My life has as much planning and order as a deranged deer's day calendar.
I record dates inaccurately, times incorrectly, and am spontaneous to the point of causing self-inflicted retardation to my cranial lobe. This, coupled with the fact that people forget to tell me imperative details, like the death of a great-aunt, or relocation to Yemen, causes my brain mammoth malfunctions.
The day I returned from India, I resolved to withdraw from the Navy. Instead, I'd be an au-pair in some magnificent location, like Ireland, Australia, or South Africa. I selected New Zealand three minutes later because they refer to themselves as kiwis: small, fecal-matter-brown, flightless birds.
Having completed MEPS and DEPped in, the military had a quasi-sumo-wrestler hold on me. I fabricated a story, flinging around the words "pregnant" and "cancerous" like a monkey launching manure. The Navy notified me that I'd have to physically present myself at the office for an official resignation. They scheduled a mandatory meeting for January 12th.
The night of January 11th I consumed enough moonshine to fell an overweight cow. My conference was at ten the next morning, and I was in Marin without a car.
At sunup my friend Fi-Town dropped me off at the bus station, and I embarked on the enterprise of returning to Santa Rosa. I exhibited my trademark twelve dollar black sandals from eight years ago, my brother's gang-red Montgomery High School basketball sweatshirt, and my paint pants. Paint sprinkled my jeans, as well as dirt, dog saliva, and urine. The last time I showered and washed my hair, Jesus was alive. My pores exuded alcohol. My mouth birthed stale booze. Decaying rat savored my tongue.
In a car, the ride from Marin to Santa Rosa is forty minutes. In public transit, the ride is three hours. I slipped into the comatose sleep of the sloshed. Hours later, the bus deposited me on the sidewalk two miles from the Navy office. As I stepped off the bus, rain cascaded from the sky.

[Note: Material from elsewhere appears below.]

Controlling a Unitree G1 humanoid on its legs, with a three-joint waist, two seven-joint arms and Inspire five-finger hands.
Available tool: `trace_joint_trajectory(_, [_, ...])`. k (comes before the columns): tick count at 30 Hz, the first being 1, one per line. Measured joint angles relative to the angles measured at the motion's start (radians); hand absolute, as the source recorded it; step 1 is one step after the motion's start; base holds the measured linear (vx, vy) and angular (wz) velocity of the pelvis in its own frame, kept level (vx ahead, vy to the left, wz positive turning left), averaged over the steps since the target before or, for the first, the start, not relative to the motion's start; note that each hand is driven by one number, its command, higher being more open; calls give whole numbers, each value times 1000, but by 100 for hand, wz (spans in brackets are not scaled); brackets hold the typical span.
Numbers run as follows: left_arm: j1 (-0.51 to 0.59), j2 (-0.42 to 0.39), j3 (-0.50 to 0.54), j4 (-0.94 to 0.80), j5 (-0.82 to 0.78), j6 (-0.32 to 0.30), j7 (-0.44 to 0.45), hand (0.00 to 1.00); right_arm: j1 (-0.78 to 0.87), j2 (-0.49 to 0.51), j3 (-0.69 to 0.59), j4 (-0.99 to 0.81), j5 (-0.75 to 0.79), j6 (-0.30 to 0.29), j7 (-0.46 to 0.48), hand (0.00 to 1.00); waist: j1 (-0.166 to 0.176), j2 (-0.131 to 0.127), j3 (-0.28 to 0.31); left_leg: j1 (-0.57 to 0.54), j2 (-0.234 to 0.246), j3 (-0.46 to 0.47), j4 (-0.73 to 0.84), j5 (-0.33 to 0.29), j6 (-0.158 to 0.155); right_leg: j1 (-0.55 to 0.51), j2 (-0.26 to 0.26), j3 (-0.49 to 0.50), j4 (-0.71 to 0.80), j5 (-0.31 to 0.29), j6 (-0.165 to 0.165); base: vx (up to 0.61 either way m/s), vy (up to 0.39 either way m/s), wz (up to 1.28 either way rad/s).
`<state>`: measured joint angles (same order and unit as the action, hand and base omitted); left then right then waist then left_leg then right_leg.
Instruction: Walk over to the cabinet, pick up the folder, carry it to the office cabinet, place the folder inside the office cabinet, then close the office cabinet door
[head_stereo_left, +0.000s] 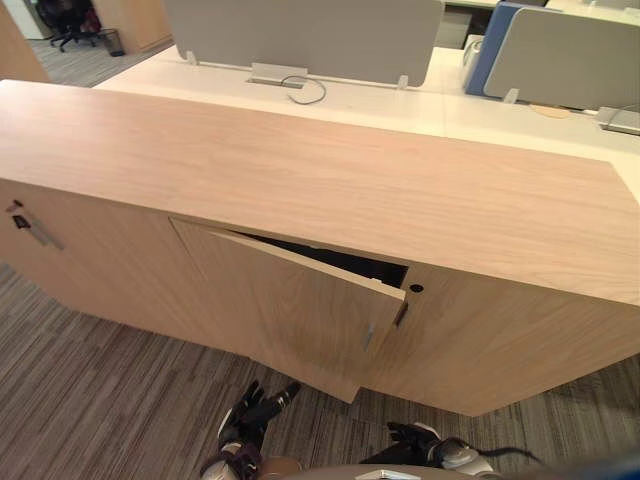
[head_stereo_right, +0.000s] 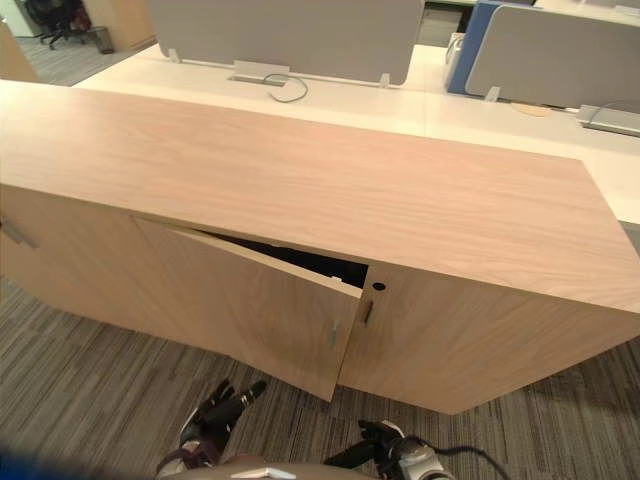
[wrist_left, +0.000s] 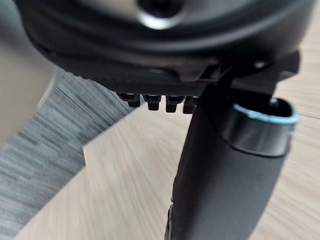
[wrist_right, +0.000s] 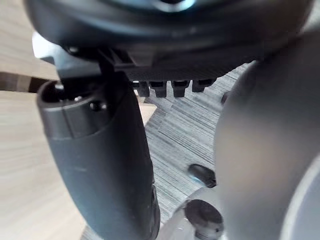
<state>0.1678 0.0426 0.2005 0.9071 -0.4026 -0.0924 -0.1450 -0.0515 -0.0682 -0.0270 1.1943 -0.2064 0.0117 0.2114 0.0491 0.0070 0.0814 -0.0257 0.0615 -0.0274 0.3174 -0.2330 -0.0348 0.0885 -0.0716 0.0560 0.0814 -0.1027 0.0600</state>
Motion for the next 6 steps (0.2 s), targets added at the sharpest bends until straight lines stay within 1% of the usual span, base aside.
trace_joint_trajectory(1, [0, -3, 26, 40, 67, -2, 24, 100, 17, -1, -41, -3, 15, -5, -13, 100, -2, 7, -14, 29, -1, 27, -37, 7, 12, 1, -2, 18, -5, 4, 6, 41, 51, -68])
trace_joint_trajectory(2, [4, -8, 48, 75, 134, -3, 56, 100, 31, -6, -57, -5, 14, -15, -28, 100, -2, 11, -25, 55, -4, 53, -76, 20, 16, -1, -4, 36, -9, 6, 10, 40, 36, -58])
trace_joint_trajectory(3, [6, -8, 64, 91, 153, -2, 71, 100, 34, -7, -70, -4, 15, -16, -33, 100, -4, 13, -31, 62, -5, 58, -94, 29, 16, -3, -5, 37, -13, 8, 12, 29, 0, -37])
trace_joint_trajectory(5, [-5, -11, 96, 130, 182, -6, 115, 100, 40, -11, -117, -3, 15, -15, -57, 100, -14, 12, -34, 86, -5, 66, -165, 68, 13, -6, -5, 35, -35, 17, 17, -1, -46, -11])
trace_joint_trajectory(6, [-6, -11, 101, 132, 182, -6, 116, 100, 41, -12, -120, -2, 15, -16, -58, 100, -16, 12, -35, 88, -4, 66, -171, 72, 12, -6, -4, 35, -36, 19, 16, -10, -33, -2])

I had arrived in San Francisco two days prior, after a week in Southern California. My black four-foot-long bag of excess was my only accessory. None of my friends or family members responded to my phone-harassment. I had to walk the two miles to the Navy office to formally resign. In the rain. In sandals, a gang-red sweatshirt, and paint pants. With a black body bag on my back.
My feet slid in my tractionless sandals as I shuffled down the slippery sidewalk. A homeless man asked me if I wanted a ride. He didn't have a car, but did own a shopping cart. I declined.
Eight blocks later, rain pelting me like an adulteress getting stoned, a police officer pulled over and beckoned me to his car window.
"Hi Officer, is there a problem?" I asked, as muddled as the time a cop pulled me over for jaywalking.
"Are you okay?"
"Ya, I'm fine."
"So you're not in trouble," he iterated.
"No Sir. I'm just walking to the military recruiting center."
"Oh, you joined the military?"
"Actually, yes, but I'm walking there today to quit."
His eyes roamed up and down, his nostrils mushroomed, and he inhaled my scent. "You might want to re-think that."
The policeman left.
When I arrived, twenty minutes late, discharging rain and methanol, the military informed me that as of the fourth I was dropped from the program and didn't need to come in at all.